** Task prompt **
Where a line in the entries below contains the word "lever", count it. Return the total alone.

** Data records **
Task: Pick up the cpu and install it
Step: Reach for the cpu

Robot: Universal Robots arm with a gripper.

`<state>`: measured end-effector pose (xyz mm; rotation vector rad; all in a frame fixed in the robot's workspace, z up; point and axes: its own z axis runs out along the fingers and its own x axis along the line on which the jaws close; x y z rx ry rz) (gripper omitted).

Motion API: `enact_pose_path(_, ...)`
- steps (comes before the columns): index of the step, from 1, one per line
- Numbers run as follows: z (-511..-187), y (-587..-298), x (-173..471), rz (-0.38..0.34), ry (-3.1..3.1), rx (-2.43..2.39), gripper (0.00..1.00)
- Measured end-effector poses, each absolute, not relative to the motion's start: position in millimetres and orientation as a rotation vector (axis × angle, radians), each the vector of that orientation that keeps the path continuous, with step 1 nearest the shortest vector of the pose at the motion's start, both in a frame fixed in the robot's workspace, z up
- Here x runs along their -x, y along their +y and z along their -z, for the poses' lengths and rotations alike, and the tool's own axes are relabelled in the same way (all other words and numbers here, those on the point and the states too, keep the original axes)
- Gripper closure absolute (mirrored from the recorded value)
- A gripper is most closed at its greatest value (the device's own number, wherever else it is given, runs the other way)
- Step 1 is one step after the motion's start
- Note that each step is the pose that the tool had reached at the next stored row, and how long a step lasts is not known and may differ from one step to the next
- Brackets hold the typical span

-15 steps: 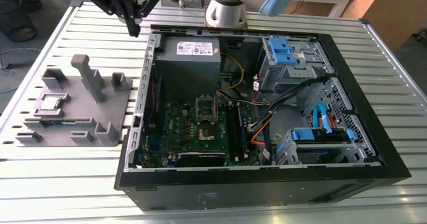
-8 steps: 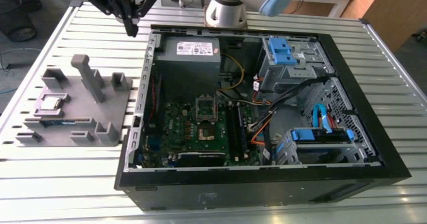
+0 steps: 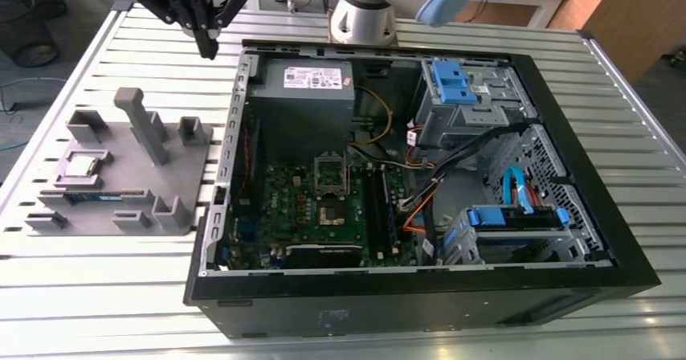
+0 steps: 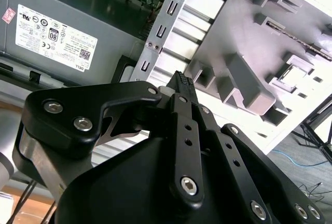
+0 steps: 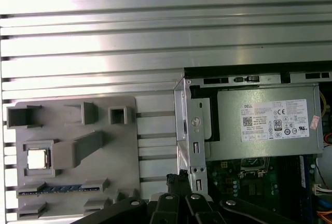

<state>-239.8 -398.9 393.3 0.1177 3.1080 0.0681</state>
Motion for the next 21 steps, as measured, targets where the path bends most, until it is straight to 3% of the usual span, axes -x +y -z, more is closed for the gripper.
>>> enact_pose_path(21, -393.2, -398.9, 247.6, -0.069, 3.108, -0.118, 0.89)
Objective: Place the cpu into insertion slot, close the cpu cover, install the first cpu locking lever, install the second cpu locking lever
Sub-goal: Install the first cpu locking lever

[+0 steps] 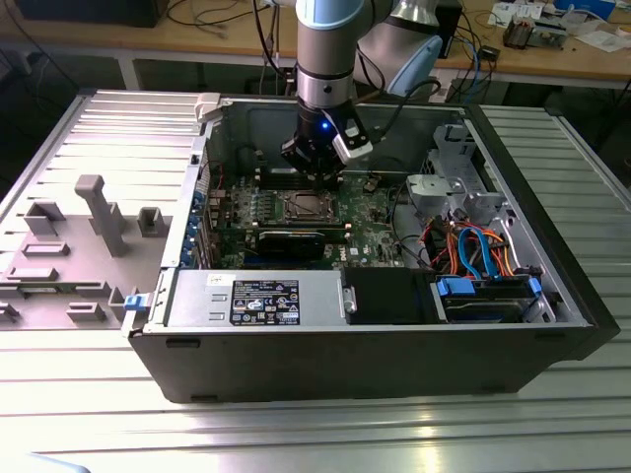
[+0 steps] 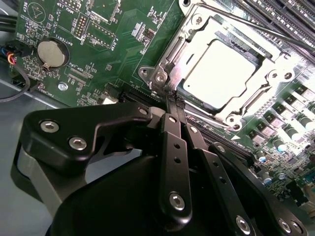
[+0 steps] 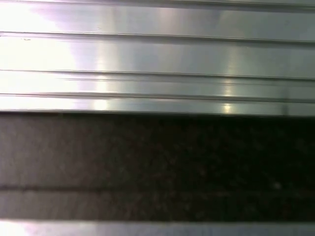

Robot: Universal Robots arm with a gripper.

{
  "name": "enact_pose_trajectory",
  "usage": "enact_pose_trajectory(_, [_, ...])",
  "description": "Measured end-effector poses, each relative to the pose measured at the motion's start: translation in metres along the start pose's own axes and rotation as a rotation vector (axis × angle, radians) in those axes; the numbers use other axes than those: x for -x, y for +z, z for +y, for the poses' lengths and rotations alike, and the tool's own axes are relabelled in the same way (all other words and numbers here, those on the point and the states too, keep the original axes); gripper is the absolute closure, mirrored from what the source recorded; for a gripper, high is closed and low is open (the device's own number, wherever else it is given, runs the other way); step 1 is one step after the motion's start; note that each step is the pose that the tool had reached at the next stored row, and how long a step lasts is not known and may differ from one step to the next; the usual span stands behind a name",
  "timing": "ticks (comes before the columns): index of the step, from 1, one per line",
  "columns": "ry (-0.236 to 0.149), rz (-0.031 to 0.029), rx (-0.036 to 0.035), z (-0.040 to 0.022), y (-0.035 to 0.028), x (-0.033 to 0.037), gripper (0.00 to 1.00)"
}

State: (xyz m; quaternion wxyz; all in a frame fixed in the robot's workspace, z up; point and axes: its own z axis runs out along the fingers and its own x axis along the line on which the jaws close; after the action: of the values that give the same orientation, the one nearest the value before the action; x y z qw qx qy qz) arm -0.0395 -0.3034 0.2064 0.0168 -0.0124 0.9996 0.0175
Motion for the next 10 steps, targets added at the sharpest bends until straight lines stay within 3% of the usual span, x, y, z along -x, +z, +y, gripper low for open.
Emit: enact_pose_trajectory(10, [0.0,0.0005,-0.0097,-0.0001,0.002,0.0007,0.89])
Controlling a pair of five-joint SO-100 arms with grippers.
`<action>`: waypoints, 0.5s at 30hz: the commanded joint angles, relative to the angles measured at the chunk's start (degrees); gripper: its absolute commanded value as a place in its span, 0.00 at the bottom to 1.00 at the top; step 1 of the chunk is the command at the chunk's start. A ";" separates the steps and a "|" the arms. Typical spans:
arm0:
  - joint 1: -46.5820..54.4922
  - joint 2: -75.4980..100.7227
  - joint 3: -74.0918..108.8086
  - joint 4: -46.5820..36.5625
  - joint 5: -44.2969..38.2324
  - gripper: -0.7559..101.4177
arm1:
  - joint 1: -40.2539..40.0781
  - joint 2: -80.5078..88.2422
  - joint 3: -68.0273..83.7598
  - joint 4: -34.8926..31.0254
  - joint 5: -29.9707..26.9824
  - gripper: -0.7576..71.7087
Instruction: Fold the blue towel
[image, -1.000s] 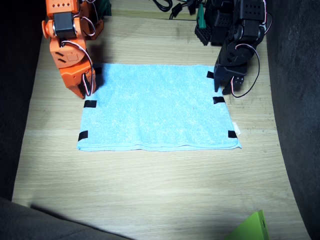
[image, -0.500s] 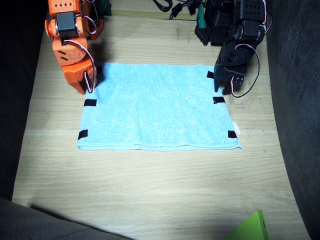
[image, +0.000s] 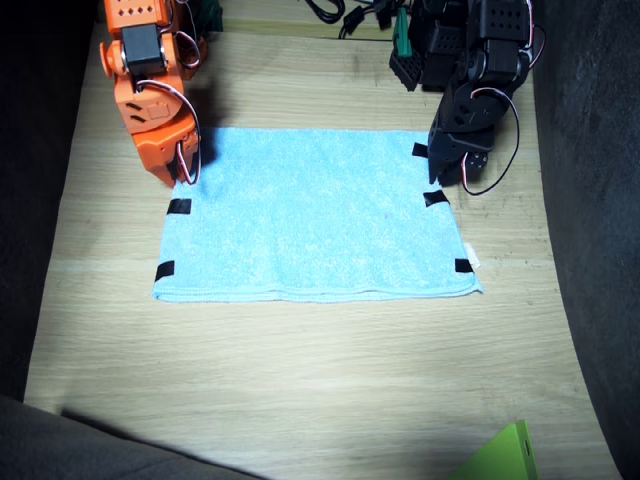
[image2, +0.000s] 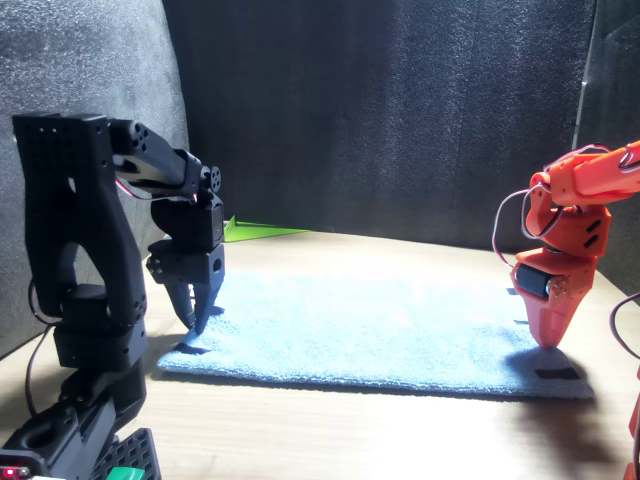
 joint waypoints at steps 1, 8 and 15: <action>0.88 2.29 0.62 0.35 0.53 0.01 | -0.18 -0.70 1.41 -1.49 0.18 0.01; 0.88 4.22 1.23 0.62 0.79 0.01 | 0.44 3.87 0.70 0.35 0.97 0.01; 0.26 8.96 -1.85 3.78 -0.09 0.01 | 1.58 11.95 -1.14 2.29 3.43 0.01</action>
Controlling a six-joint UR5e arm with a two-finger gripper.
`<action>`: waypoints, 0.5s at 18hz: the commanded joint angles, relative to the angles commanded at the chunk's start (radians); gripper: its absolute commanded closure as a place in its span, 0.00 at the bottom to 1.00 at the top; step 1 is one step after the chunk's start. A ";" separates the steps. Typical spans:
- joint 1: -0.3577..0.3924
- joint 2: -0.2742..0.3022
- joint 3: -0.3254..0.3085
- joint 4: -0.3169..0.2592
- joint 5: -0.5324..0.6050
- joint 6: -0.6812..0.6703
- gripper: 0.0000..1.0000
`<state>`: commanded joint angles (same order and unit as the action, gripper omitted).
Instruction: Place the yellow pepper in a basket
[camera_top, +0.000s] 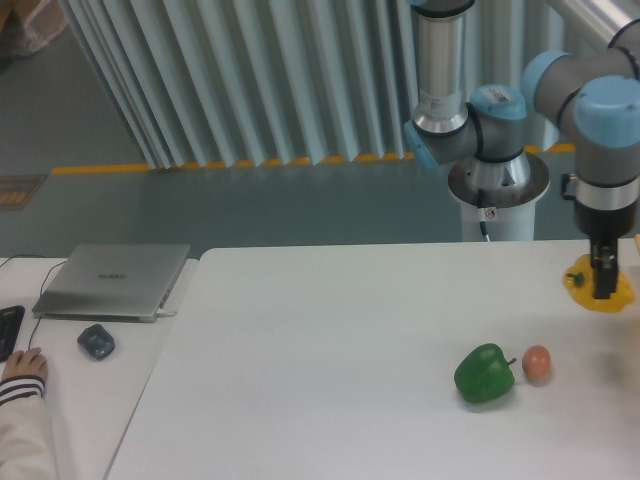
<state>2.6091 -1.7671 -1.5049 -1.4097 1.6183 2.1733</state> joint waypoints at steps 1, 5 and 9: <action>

** Problem solution **
2